Ford Motor Co. is slashing the price of its electric Mustang Mach-E by an average of US$4,500 following Tesla Inc.’s own recent cuts, stepping up the price wars in a slowing EV market.

The discount comes on a model that Ford has already described as unprofitable, but the automaker said it hopes to offset further margin deterioration by boosting production 67 per cent this year. The lowest priced Mach-E now starts at US$45,995, down US$900, while the most expensive GT Extended Range version falls US$5,900 to start at US$63,995. The California Route 1 extended range version, meanwhile, is marked down almost 9 per cent to start at US$57,995.

The move, along with discounted financing rates as low as 5.3 per cent on the Mach-E, is meant to counter Tesla’s decision to cut prices across its lineup by as much as 20 per cent. It also brings the Mach-E in line with new caps on EV prices to qualify for federal tax credits of up to US$7,500 under the Inflation Reduction Act. The fight to win over buyers comes as analysts predict the pace of growth for EVs will slow this year.

 “Our competitors are also adjusting their prices,” Marin Gjaja, chief customer officer for Model e, Ford’s EV unit, told reporters. “As we look and want to stay competitive in the marketplace, we’re having to respond.”

Ford’s shares fell 2.2 per cent as of 9:04 a.m. before regular trading in New York.

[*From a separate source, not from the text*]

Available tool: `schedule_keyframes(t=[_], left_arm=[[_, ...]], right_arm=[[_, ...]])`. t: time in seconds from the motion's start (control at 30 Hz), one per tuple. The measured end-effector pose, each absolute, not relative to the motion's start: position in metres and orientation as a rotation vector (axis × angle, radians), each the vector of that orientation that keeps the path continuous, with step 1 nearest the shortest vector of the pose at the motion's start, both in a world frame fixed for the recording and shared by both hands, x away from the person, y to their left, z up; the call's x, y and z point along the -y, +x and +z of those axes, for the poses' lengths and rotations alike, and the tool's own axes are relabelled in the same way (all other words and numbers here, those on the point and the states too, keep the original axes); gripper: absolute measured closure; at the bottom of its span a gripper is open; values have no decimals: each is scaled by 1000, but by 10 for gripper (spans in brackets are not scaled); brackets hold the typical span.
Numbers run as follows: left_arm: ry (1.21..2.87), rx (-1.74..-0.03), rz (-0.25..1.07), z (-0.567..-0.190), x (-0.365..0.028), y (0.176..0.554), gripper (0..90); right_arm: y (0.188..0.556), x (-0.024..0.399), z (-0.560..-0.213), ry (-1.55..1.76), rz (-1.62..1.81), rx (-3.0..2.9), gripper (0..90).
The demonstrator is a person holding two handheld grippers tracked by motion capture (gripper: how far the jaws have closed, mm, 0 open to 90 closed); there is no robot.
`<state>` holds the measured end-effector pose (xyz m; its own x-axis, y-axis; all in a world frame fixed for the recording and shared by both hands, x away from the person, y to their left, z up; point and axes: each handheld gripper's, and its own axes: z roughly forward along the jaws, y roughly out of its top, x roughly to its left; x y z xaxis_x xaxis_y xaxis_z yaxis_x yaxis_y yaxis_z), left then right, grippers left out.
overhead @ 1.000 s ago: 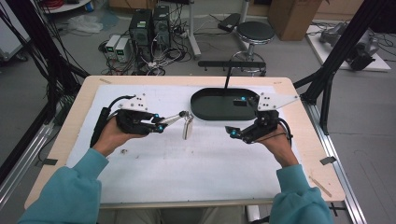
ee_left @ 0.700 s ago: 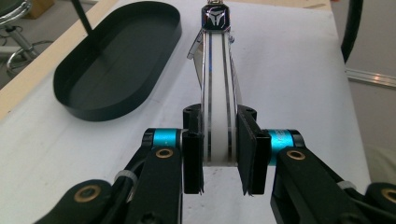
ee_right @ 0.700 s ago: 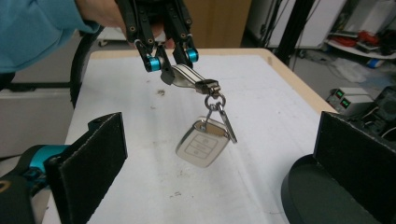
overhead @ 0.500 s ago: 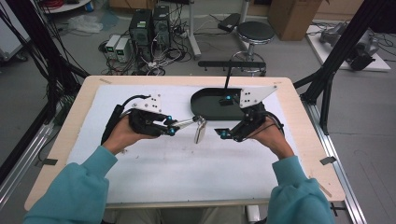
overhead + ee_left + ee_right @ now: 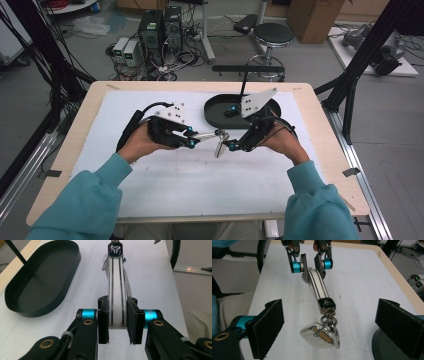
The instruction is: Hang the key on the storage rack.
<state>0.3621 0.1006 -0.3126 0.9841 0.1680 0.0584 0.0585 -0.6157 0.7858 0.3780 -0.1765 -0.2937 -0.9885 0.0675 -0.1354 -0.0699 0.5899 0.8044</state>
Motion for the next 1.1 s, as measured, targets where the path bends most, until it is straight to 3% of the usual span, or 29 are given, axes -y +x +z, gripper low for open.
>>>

Chief Financial Officer John Lawler said in June that profits on the Mach-E had been “wiped out” by rising commodity costs. The automaker responded then by raising prices on the Mach-E to reduce losses, Lawler said.

“You’re going to see pressure on the bottom line when we launch our EVs, they’re not going to be positive,” Lawler said at the Deutsche Bank automotive conference.

Gjaja said Ford is working to improve margins on the Mach-E, but wouldn’t say if the model has become profitable.

“We absolutely want to make money,” Gjaja said. “We are re-engineering the vehicle on a perpetual basis to try to get cost out.”

PRODUCTION INCREASE

The Mach-E’s business case also will improve by boosting production this year to 130,000 models from 78,000 last year, Gjaja said. The Mach-E factory in Cuautitlan, Mexico, is idled currently as the automaker retools it to expand capacity. It will come back online in February, Gjaja said.

“We’re seeing real improvements in our cost position as a result of scaling up our production and we’re seeing some relief on some commodities,” Gjaja said.

Ford is investing US$50 billion to develop and build electric vehicles and plans to produce 2 million a year by the end of 2026. The Dearborn, Michigan-based automaker was the No. 2 seller of EVs in the U.S. last year, well behind Tesla, which controls almost two-thirds of the market.

With a gross automotive margin of 25.9 per cent in the fourth quarter, Tesla can cut prices while still generating healthy profits. Ford lacks that breathing room, analysts say.

“Tesla has higher margins than other OEMs including GM and Ford, and cushion to lower prices even further,” John Murphy, a Bank of America analyst, said earlier this month. “Most OEMS are currently losing money on EVs, and these price cuts are likely to make business even more difficult, just as they are attempting to ramp production of EV offerings.”